El Niño deve elevar previsão oficial de inflação apesar de IPCA mais fraco em junho

Ricardo AlmeidaRicardo AlmeidaMercado Financeiro8 horas atrás13 Visualizações

O governo federal estuda revisar para cima sua projeção oficial de inflação para 2026, hoje em 4,5% (teto da meta perseguida pelo Banco Central), mesmo após o IPCA de junho ter mostrado alívio inesperado. A atualização, que deve sair nas próximas duas semanas junto com o Relatório Bimestral de Receitas e Despesas, inclui o impacto potencial de um El Niño mais intenso sobre alimentos, energia e logística na segunda metade do ano.

IPCA surpreende para baixo em junho

O IBGE informou que o IPCA subiu 0,16% em junho, bem abaixo da alta de 0,58% registrada em maio e inferior às estimativas do mercado (mediana de 0,31%). No acumulado de 12 meses, o índice recuou de 4,72% para 4,64%, ainda acima do centro da meta de 3%, mas dentro da banda de tolerância de 1,5 ponto percentual.

A principal contribuição para a desaceleração veio de alimentação e bebidas, que caíram 0,24% após três meses de avanço acima de 1%. Esse alívio, porém, pode ser temporário se as previsões climáticas se confirmarem.

Por que a projeção oficial vai subir

  • Inflação passada mais alta: os índices dos últimos meses ficaram acima do cenário usado no Orçamento.
  • Risco climático: o El Niño costuma alterar chuvas e temperatura, reduzindo a oferta agrícola e pressionando preços de frutas, verduras, grãos e carnes.
  • Efeitos indiretos: quebras de safra podem encarecer frete e energia, ampliando a disseminação da inflação.

Mesmo sem alterar o cenário de curto prazo, a revisão busca adequar o Orçamento a pressões que podem ganhar força no último trimestre e em 2025-2026.

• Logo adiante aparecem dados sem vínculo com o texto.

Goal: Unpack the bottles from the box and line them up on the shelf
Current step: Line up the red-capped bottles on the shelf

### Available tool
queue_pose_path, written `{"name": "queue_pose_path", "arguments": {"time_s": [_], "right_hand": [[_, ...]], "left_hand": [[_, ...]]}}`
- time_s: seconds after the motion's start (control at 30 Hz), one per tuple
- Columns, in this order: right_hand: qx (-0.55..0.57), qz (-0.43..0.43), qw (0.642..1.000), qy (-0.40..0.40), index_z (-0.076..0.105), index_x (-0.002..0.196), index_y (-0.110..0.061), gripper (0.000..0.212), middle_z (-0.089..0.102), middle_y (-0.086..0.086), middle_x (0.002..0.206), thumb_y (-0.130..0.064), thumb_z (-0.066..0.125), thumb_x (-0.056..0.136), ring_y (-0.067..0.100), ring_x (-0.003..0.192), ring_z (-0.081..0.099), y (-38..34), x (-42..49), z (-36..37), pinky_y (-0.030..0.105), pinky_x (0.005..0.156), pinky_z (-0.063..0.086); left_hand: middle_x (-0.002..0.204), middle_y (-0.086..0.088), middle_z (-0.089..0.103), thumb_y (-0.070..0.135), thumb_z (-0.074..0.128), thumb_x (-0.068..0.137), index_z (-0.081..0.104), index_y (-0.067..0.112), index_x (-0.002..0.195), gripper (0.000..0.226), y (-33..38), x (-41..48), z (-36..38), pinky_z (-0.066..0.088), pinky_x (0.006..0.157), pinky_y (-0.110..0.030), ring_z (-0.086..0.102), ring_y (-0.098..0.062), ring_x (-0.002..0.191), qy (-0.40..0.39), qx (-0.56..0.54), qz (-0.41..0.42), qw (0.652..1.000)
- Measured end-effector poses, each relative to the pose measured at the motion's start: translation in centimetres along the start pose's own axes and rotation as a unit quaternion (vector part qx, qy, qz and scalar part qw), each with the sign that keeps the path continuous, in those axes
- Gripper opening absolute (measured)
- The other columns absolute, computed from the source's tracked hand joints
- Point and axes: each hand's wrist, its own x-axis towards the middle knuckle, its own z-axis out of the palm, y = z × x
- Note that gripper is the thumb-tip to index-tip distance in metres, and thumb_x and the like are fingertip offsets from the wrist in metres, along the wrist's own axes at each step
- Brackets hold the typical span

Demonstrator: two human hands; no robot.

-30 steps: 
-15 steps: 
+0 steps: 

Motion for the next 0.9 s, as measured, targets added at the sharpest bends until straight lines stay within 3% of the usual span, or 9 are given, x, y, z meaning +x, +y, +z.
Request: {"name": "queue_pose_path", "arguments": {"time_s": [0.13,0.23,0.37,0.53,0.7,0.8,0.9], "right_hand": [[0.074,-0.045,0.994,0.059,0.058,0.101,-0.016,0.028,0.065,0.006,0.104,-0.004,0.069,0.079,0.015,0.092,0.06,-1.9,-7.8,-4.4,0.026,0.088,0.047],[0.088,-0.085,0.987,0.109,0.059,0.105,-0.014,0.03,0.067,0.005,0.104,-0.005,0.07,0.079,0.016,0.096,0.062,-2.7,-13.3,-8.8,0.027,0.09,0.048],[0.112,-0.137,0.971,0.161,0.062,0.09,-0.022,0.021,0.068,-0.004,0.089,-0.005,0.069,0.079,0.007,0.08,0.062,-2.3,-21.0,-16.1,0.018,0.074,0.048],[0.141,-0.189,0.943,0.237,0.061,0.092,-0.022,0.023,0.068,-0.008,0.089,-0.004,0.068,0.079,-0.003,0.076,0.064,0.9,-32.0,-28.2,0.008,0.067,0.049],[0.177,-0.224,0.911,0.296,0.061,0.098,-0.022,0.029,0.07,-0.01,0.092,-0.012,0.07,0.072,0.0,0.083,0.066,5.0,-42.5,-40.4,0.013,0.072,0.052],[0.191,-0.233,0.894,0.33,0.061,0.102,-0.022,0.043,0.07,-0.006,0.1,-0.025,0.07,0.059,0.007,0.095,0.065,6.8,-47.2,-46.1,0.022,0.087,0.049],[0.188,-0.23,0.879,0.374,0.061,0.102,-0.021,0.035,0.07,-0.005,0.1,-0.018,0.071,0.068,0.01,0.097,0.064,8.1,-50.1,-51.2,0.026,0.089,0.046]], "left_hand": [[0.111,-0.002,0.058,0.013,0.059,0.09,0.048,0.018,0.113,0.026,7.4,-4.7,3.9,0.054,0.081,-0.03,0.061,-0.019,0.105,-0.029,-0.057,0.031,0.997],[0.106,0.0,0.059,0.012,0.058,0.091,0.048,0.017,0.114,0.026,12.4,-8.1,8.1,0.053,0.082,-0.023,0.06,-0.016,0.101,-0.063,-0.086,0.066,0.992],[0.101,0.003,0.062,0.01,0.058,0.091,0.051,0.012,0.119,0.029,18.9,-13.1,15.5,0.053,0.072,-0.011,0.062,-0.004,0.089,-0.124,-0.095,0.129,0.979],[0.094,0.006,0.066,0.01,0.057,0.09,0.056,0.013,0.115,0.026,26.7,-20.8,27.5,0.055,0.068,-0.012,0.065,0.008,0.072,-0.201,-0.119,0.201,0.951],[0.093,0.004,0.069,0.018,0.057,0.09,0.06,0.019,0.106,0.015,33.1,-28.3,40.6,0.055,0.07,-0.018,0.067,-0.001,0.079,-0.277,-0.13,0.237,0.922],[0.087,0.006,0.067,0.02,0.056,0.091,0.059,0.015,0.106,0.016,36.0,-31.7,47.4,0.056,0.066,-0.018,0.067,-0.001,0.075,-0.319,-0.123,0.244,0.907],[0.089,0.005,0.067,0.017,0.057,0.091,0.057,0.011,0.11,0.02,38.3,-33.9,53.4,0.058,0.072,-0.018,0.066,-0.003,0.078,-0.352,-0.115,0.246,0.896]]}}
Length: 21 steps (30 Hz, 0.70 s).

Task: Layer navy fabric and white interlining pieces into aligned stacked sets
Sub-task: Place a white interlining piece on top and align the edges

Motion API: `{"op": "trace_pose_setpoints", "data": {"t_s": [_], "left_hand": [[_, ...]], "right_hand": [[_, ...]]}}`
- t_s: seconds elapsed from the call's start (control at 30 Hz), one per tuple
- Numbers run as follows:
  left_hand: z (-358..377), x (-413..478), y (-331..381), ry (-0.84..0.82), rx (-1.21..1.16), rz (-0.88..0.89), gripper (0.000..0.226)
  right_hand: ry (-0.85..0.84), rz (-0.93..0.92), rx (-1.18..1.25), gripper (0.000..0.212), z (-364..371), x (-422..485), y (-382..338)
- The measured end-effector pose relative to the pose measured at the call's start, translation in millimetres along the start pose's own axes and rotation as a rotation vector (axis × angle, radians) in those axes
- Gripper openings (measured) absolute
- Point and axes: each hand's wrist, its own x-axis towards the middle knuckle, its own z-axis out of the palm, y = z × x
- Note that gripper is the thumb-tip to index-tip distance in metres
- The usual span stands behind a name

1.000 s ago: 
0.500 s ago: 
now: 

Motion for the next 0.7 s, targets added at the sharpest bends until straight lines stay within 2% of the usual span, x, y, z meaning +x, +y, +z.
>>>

El Niño deve elevar previsão oficial de inflação apesar de IPCA mais fraco em junho - Imagem do artigo original

Imagem: Reprodução | Trader Iniciante

Como o clima afeta o bolso do investidor

  • Renda fixa atrelada ao IPCA: títulos públicos e privados corrigidos pela inflação tendem a refletir expectativas mais altas nos preços de mercado.
  • Ações do agronegócio e varejo alimentar: margens podem oscilar conforme custos de produção e repasse de preços ao consumidor.
  • Juros futuros: projeções de IPCA influenciam as curvas de DI, referência para empréstimos, crédito e valuation de empresas.

Para o investidor iniciante, compreender essa dinâmica ajuda a interpretar a oscilação de aplicações pós-fixadas ao CDI e de ativos indexados ao índice de preços.

O que acompanhar daqui para frente

  • Divulgação da nova grade de parâmetros macroeconômicos pelo Ministério da Fazenda.
  • Relatórios climáticos e estimativas de safra da Conab, que indicarão a extensão do El Niño.
  • Próximas leituras mensais do IPCA para avaliar se a queda de junho foi pontual.
  • Decisões do Copom sobre a Selic, já que expectativas de inflação são um insumo central para a política monetária.

A combinação de inflação corrente em desaceleração e risco climático no horizonte reforça o ambiente de atenção redobrada para quem acompanha mercado, orçamento doméstico ou carteira de investimentos.